Repeat verbatim, and only, the lines of the data below, beginning at the line that contains "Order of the" and stopping after the line that contains "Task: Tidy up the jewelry".

========================================================================

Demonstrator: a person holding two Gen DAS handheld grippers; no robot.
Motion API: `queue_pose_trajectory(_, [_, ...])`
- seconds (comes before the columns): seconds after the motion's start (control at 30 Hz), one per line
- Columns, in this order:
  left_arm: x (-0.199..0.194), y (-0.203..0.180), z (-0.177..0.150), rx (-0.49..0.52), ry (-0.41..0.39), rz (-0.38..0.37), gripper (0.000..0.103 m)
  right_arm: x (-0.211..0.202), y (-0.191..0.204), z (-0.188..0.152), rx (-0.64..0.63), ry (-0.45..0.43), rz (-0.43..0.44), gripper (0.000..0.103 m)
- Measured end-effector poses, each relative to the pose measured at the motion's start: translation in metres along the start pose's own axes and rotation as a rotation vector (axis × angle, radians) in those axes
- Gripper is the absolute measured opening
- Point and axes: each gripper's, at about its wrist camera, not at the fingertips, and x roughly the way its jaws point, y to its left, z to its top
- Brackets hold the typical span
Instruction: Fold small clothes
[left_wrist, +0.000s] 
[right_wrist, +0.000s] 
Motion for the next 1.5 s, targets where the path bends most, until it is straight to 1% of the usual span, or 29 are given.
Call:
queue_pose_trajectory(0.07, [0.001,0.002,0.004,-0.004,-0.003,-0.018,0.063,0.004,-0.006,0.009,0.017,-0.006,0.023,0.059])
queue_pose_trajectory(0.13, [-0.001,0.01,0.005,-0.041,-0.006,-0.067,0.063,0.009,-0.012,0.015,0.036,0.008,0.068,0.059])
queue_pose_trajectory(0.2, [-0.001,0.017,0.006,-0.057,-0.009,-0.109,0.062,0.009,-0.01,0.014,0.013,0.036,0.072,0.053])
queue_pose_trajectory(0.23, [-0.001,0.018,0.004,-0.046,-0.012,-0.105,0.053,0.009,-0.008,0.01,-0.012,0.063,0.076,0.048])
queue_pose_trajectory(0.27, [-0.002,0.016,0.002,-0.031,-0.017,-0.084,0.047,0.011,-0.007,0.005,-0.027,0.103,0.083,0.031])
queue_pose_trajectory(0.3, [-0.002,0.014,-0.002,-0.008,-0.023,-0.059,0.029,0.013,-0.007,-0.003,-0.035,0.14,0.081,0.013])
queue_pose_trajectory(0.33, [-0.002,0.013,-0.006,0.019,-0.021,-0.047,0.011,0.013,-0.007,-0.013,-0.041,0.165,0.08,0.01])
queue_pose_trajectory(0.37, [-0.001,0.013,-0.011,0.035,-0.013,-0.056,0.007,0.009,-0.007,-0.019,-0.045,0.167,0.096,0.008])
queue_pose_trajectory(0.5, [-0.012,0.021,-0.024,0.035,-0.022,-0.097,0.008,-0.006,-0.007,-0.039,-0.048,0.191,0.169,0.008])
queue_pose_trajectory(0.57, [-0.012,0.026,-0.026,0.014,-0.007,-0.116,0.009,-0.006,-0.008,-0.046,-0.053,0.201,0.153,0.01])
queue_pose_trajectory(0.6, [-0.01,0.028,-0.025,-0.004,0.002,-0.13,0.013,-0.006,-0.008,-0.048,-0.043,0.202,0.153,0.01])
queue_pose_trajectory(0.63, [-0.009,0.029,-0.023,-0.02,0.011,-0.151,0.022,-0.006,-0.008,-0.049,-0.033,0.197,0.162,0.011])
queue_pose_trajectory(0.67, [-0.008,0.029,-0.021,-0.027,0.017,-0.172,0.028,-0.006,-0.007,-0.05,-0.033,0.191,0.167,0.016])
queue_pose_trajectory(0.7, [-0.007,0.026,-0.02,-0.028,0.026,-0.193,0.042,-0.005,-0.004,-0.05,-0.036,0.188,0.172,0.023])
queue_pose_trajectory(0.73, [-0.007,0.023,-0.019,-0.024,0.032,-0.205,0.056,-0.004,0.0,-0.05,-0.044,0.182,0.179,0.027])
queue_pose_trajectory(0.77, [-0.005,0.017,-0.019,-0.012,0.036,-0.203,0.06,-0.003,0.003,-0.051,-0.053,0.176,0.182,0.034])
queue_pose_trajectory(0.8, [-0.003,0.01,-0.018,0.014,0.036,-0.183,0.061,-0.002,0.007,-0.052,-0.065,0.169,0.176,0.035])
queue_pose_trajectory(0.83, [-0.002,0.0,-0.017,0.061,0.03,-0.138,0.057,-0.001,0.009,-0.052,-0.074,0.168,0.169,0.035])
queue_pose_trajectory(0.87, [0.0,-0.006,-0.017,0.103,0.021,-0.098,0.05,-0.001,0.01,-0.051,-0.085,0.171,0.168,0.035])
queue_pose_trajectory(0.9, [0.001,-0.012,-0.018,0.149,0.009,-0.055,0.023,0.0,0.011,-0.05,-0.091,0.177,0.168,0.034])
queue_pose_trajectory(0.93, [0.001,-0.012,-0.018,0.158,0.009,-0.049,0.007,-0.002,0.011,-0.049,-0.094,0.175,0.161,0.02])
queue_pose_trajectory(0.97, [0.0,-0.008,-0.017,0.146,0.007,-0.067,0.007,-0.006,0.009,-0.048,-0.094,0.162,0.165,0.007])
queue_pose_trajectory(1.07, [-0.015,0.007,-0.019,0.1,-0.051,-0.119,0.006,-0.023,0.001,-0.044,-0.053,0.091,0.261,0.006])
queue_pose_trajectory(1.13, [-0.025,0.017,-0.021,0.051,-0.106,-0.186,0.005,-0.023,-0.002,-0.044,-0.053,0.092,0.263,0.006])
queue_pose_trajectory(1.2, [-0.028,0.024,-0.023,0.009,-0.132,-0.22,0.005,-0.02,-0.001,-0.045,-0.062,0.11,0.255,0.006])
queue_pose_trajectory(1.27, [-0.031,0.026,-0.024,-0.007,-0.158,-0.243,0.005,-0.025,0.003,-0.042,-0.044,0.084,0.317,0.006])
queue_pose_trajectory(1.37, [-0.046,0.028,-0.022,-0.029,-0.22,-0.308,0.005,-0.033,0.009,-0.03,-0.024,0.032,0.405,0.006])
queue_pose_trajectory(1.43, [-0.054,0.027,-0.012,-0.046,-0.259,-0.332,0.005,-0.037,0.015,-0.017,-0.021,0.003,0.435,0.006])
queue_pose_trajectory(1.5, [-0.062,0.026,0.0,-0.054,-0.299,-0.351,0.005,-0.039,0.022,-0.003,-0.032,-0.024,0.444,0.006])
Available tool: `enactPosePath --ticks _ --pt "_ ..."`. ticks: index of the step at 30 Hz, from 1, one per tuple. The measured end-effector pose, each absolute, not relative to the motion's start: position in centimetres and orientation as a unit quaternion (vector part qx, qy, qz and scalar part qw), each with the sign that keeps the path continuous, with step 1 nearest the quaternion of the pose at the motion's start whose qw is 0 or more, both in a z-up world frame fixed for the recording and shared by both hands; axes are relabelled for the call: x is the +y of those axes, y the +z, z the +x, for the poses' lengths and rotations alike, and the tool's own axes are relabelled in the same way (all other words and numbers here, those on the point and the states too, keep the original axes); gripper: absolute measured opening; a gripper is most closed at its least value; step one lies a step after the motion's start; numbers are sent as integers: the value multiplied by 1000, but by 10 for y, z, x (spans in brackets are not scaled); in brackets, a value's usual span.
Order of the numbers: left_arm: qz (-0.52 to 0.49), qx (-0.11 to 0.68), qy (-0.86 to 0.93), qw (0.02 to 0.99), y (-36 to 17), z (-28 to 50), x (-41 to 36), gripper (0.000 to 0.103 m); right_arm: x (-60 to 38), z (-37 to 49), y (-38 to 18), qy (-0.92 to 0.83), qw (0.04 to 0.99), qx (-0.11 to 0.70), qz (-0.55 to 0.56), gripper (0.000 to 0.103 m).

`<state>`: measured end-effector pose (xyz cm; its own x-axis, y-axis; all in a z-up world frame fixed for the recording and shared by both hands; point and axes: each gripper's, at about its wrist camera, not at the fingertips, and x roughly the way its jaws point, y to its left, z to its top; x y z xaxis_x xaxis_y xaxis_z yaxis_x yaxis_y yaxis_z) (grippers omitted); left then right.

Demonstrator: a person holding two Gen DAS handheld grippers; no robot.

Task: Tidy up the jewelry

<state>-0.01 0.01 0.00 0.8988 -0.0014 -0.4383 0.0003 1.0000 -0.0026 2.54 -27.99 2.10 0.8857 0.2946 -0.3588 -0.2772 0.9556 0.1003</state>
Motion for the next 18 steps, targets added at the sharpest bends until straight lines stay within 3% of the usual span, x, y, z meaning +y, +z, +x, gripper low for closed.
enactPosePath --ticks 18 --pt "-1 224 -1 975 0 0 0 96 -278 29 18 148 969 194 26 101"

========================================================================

### Reply
Order of the numbers: left_arm: qz (-0.52 to 0.49), qx (-0.11 to 0.68), qy (-0.86 to 0.93), qw (0.02 to 0.99), y (-36 to 17), z (-28 to 50), x (-41 to 36), gripper (0.000 to 0.103 m); right_arm: x (-60 to 38), z (-37 to 49), y (-38 to 18), qy (-0.92 to 0.83), qw (0.04 to 0.99), qx (-0.11 to 0.70), qz (-0.55 to 0.56), gripper (0.000 to 0.103 m).

`<state>`: measured end-effector pose (xyz cm; its own x-axis, y-axis; all in a z-up world frame fixed for the recording and shared by both hands; point and axes: each gripper's, at about its wrist camera, not at the fingertips, and x roughly the way its jaws point, y to its left, z to its top; x y z xaxis_x xaxis_y xaxis_z yaxis_x yaxis_y yaxis_z) (grippers omitted); left then right.

Demonstrator: a person holding two Gen DAS handheld grippers; no robot.

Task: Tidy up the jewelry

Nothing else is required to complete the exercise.